When the World Will End


A few years ago a radio preacher, Harold Camping, made a splash by predicting May 21, 2011 as the day of Doom. He was wrong.

Then there is much talk about the Mayan calendar and the speculation that because it only runs through December 21, 2012, the end appeared to be near. But, not so near after all.

Now Chris McCann, the leader and founder of something called the eBible Fellowship, has predicted October, 7, 2016 will be “the day that God has spoken of: in which, the world will pass away,”

We woke up on May 22, 2011 and again on December 22, 2012 with the world still going on pretty much as it has. And, though October 7 is not over yet, I expect to wake up on October 8, 2015 with the world no more annihilated than it was two days before.

I am confident that the world will not end today. I know this because I am an Episcopalian. As an Episcopalian I know when the world is going to end. It is really quite simple. And, because I care, I am going to let the world know so everyone can plan ahead.
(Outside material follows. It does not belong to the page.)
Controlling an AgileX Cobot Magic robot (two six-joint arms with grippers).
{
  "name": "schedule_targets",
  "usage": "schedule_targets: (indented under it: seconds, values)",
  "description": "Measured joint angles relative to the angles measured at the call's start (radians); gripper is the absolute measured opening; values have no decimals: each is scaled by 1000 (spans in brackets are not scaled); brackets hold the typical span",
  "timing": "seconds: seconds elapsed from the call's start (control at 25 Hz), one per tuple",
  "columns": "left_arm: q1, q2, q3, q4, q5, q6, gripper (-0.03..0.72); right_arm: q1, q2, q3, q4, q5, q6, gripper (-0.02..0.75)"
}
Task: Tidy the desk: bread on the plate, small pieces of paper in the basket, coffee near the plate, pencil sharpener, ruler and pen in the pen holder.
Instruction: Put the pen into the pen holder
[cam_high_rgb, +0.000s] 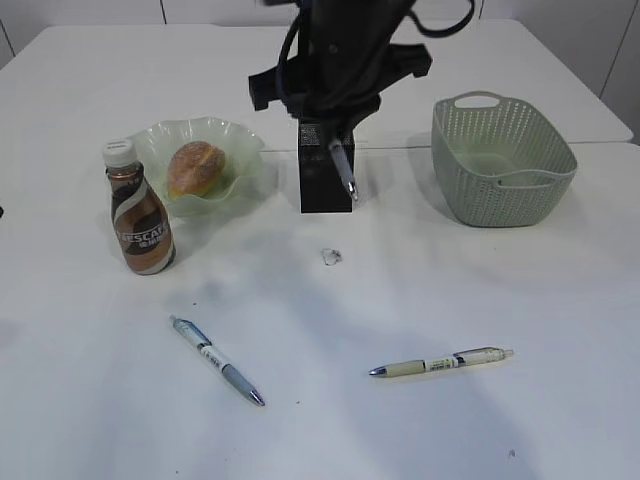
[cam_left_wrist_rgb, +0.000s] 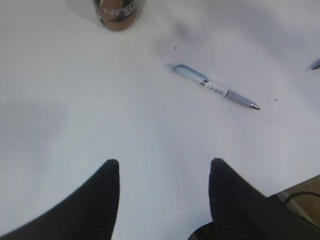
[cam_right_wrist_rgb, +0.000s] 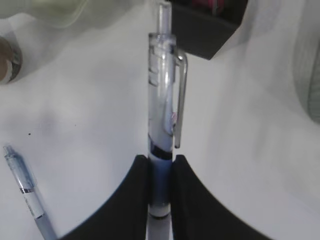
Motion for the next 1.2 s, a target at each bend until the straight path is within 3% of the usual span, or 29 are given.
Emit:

The secret is in the Book of Common Prayer. There is an elaborate set of rules for determining the date of Easter each year. Helpfully, there are Tables for Finding Holy Days in our Book of Common Prayer beginning on page 880. The Prayer Book even saves us the trouble of applying those rules by listing future Easter dates in the following pages.

And here it is . . .

The Book of Common Prayer has dates for Easter through 2089, but no further. Therefore, I predict the end of the world will come on or after April 4, 2089.
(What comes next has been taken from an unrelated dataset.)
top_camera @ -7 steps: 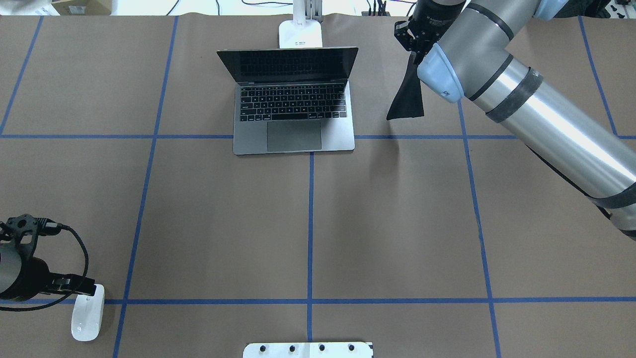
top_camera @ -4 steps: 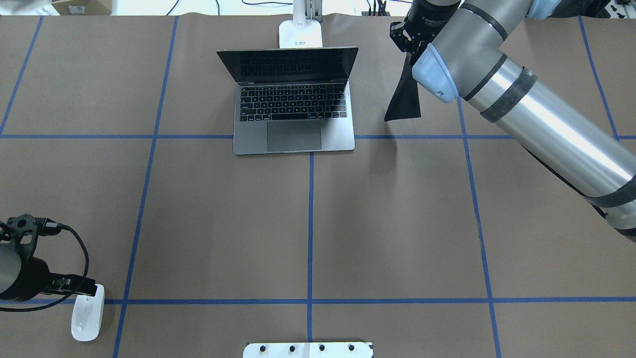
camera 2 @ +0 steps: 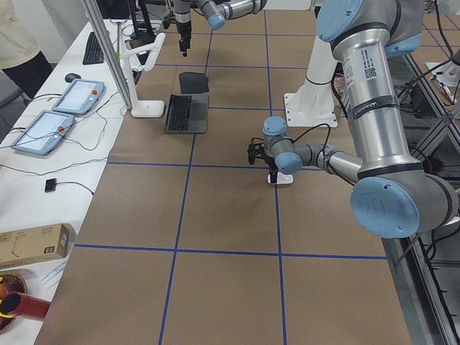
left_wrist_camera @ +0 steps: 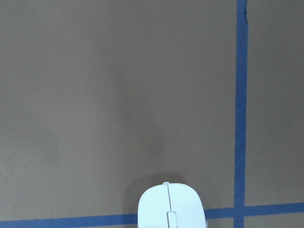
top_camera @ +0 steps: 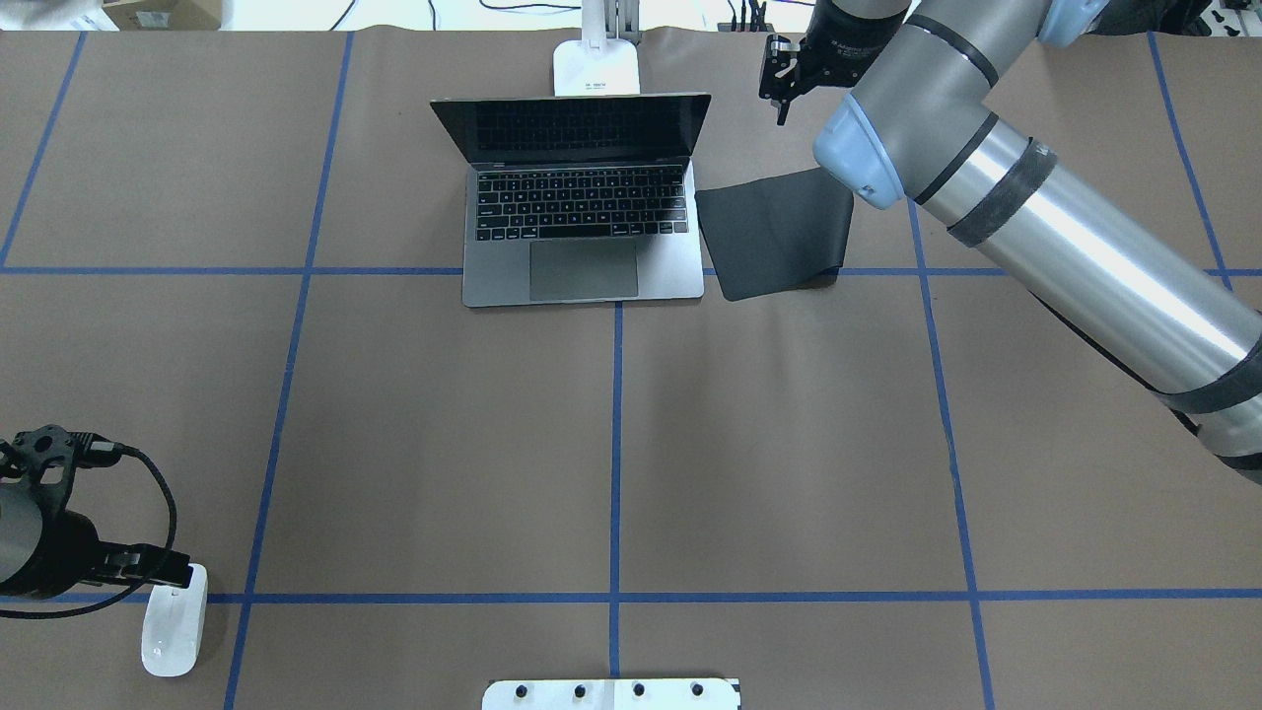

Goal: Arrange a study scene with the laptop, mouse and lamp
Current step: 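Release the mouse pad and withdraw the right arm while the left gripper grasps the mouse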

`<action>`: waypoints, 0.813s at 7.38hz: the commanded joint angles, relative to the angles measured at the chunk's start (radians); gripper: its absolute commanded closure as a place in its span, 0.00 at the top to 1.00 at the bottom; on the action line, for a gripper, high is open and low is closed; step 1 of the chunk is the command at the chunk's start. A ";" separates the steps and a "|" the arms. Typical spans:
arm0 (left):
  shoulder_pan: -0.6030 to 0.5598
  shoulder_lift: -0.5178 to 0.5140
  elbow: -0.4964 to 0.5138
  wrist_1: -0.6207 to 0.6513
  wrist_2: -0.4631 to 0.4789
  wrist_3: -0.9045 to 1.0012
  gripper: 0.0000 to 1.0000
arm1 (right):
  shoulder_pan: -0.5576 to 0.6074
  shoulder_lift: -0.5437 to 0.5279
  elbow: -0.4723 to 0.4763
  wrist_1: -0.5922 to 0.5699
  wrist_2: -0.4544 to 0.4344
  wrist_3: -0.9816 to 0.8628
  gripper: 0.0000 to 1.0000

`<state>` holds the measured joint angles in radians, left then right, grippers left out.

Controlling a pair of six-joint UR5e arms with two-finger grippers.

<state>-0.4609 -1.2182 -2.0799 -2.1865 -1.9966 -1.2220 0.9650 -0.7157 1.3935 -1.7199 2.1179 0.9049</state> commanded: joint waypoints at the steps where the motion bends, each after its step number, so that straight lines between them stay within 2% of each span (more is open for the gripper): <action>1: 0.055 -0.009 0.004 0.001 0.043 -0.071 1.00 | -0.005 -0.019 0.001 0.000 0.002 -0.012 1.00; 2: 0.117 -0.012 0.010 0.002 0.085 -0.108 1.00 | -0.005 -0.043 0.010 0.000 0.008 -0.023 1.00; 6: 0.165 -0.012 0.035 0.004 0.137 -0.114 1.00 | -0.006 -0.064 0.018 0.002 0.010 -0.044 1.00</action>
<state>-0.3068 -1.2281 -2.0586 -2.1835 -1.8758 -1.3344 0.9589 -0.7771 1.4085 -1.7187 2.1257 0.8622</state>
Remember, you heard it here first.

Actually, anyone wondering about the end of the world would do well to consider the following:

But of that day and hour no one knows, not even the angels of heaven, nor the Son, but the Father only.
– Jesus, Matthew 24:36

For he says, 'At the acceptable time I have listened to you, and helped you on the day of salvation.' Behold, now is the acceptable time; behold, now is the day of salvation
– Paul, 2 Corinthians 6:2

And here is something from C. S. Lewis’ fine essay, "The World’s Last Night."
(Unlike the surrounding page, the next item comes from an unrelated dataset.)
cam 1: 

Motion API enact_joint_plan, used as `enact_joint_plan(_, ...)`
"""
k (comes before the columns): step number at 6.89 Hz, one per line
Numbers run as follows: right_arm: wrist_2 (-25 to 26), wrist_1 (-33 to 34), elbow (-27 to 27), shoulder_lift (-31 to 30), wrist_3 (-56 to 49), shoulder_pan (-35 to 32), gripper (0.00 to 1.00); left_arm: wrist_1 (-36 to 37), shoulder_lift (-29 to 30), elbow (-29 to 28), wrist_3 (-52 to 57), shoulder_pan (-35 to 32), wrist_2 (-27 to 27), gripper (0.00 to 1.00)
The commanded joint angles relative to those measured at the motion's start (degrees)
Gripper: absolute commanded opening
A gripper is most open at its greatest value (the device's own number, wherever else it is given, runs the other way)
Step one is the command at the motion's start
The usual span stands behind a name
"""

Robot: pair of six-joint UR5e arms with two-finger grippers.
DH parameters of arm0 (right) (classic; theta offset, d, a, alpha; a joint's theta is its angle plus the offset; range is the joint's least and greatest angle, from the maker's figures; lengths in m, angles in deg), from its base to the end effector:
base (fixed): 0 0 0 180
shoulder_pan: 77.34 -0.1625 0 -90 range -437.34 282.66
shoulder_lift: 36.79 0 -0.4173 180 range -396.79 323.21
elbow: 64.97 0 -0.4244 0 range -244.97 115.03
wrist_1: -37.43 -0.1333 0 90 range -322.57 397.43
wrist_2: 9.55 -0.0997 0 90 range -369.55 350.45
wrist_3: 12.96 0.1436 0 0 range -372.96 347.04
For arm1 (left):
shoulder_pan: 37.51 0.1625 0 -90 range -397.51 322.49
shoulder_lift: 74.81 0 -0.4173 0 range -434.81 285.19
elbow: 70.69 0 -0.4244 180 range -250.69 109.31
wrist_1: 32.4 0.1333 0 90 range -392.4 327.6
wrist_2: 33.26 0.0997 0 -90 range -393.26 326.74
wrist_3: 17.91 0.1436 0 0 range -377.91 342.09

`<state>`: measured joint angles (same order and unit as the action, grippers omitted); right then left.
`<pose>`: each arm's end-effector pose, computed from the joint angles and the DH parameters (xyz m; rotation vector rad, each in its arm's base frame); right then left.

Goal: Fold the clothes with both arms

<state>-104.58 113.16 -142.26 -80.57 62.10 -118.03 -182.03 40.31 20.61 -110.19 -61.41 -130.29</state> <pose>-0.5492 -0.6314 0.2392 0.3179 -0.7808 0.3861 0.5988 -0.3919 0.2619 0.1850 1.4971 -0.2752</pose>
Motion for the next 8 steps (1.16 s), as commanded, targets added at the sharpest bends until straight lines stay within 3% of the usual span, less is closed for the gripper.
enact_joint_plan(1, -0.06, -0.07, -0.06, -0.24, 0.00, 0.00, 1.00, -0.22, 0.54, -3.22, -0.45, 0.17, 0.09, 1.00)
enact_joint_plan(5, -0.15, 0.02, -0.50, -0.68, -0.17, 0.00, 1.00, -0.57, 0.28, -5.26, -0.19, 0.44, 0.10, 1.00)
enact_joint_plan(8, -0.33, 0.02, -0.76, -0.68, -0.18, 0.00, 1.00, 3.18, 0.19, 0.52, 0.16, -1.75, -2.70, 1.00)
I do not find that pictures of physical catastrophe – that sign in the clouds, those heavens rolled up like a scroll – help one so much as the naked idea of Judgment. We cannot always be excited. We can, perhaps, train ourselves even now to ask more and more often how the thing we are saying or doing (or failing to do) at the each moment will look when the irresistible light streams in upon it; that light which is so different from the light of this world – and yet, even now, we know just enough to take it into account.